== Dataset extract

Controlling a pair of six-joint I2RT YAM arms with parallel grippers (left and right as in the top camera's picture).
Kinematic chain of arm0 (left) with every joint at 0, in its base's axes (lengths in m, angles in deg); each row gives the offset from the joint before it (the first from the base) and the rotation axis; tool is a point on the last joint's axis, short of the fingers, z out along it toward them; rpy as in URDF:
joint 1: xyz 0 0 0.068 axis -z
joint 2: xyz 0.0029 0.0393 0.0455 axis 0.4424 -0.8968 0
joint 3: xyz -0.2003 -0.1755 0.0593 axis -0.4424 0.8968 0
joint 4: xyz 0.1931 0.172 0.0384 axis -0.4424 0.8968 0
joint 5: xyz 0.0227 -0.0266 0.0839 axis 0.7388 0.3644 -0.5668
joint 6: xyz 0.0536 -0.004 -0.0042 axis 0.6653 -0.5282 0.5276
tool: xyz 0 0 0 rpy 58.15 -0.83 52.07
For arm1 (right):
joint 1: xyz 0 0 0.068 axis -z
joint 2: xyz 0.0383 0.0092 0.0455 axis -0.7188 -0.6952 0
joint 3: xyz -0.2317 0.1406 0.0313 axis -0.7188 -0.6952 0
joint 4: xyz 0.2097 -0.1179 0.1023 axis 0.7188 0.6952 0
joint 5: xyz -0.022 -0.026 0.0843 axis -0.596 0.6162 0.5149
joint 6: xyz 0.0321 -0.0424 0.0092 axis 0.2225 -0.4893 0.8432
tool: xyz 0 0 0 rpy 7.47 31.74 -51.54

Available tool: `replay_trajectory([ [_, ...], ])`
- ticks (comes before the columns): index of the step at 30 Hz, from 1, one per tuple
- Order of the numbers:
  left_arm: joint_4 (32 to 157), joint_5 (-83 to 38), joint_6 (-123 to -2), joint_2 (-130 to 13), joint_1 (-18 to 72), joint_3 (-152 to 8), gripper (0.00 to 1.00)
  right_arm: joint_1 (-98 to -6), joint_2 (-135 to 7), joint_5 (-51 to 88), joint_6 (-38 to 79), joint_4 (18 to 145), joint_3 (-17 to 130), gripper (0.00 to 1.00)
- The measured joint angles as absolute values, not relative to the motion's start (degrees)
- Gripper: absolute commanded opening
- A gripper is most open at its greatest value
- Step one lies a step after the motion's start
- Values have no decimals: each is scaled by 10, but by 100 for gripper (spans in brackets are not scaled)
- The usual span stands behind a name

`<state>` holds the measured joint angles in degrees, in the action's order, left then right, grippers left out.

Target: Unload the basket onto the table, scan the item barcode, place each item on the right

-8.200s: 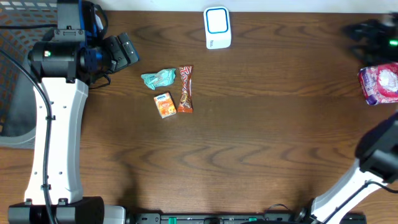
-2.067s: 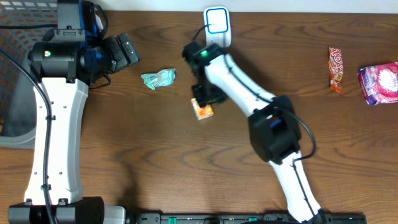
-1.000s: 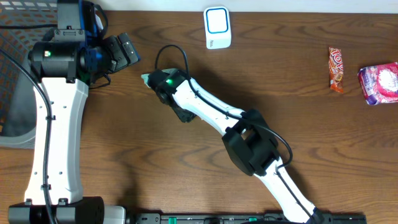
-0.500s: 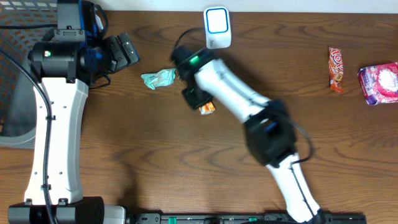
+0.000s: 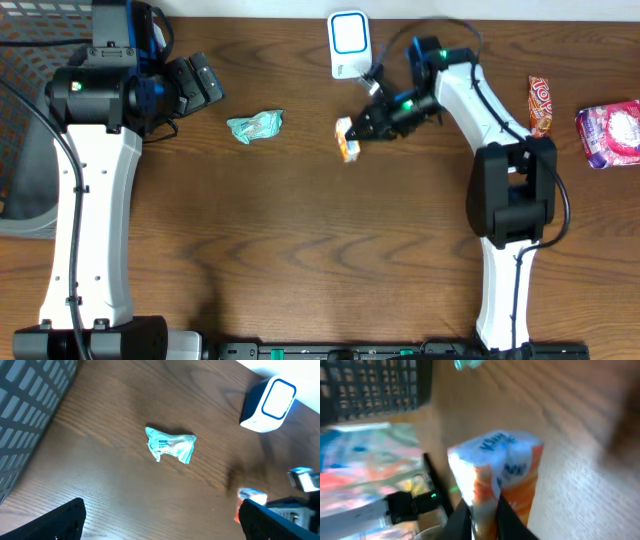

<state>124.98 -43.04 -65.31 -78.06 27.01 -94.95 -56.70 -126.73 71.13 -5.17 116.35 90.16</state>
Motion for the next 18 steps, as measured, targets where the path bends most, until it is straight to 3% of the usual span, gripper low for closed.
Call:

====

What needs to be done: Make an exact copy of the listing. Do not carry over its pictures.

Answer below:
Controlling a pair of six-joint I2RT YAM arms with parallel grippers (left and right as in the top camera's picture).
Kinematic chain of arm0 (left) with every joint at 0, in its base's axes (lengths in m, angles in deg); each row gives the offset from the joint before it (the first from the base) and the rotation axis; tool is a point on the last joint's axis, short of the fingers, z out along it toward them; rpy as in URDF:
joint 1: xyz 0 0 0.068 axis -z
joint 2: xyz 0.0029 0.0393 0.0455 axis 0.4424 -0.8968 0
joint 3: xyz -0.2003 -0.1755 0.0593 axis -0.4424 0.8968 0
joint 4: xyz 0.1931 0.172 0.0384 axis -0.4424 0.8968 0
joint 5: xyz 0.0227 -0.0266 0.0839 axis 0.7388 0.3644 -0.5668
joint 6: xyz 0.0536 -0.004 -0.0042 axis 0.6653 -0.5282 0.5276
tool: xyz 0 0 0 rpy 58.15 -0.83 52.07
For arm1 (right):
joint 1: xyz 0 0 0.068 axis -z
joint 2: xyz 0.0383 0.0092 0.0455 axis -0.7188 -0.6952 0
joint 3: xyz -0.2317 0.1406 0.0313 axis -0.7188 -0.6952 0
joint 4: xyz 0.2097 -0.1179 0.1023 axis 0.7188 0.6952 0
joint 5: xyz -0.022 -0.026 0.0843 axis -0.596 0.6162 0.5149
joint 6: xyz 0.0321 -0.0424 0.0092 axis 0.2225 -0.4893 0.8432
tool: xyz 0 0 0 rpy 7.47 31.74 -51.54

Available tool: `replay_trajectory([ [_, ...], ])`
- ticks (comes before the columns): index of the step at 30 Hz, from 1, one per tuple
- Order of the numbers:
  left_arm: joint_4 (32 to 157), joint_5 (-83 to 38), joint_6 (-123 to -2), joint_2 (-130 to 13), joint_1 (-18 to 72), joint_3 (-152 to 8), gripper (0.00 to 1.00)
  right_arm: joint_1 (-98 to -6), joint_2 (-135 to 7), joint_5 (-51 to 88), joint_6 (-38 to 79), joint_4 (18 to 145), joint_3 (-17 to 130), gripper (0.00 to 1.00)
- The measured joint angles as absolute values, not relative to the motion's start (degrees)
- Gripper: absolute commanded opening
- A gripper is most open at its greatest value
- Step one lies a step after the motion's start
- Values have no decimals: each is scaled by 10, but by 100 for gripper (spans in brackets are not scaled)
- The usual span stands behind a name

`<state>` holds the measured joint angles in degrees, in the action's order, left then right, grippers left out.

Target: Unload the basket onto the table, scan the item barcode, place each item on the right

-8.200s: 
-2.067s: 
-1.000s: 
-0.500s: 
+0.000s: 

<state>124.98 -43.04 -65.31 -78.06 27.01 -94.95 -56.70 -126.73 71.13 -5.17 116.35 90.16</state>
Motion for the next 18 steps, as measured, targets where the path bends most, until it is straight to 3% of the usual span, gripper low for closed.
Call:

The generated output is now complete.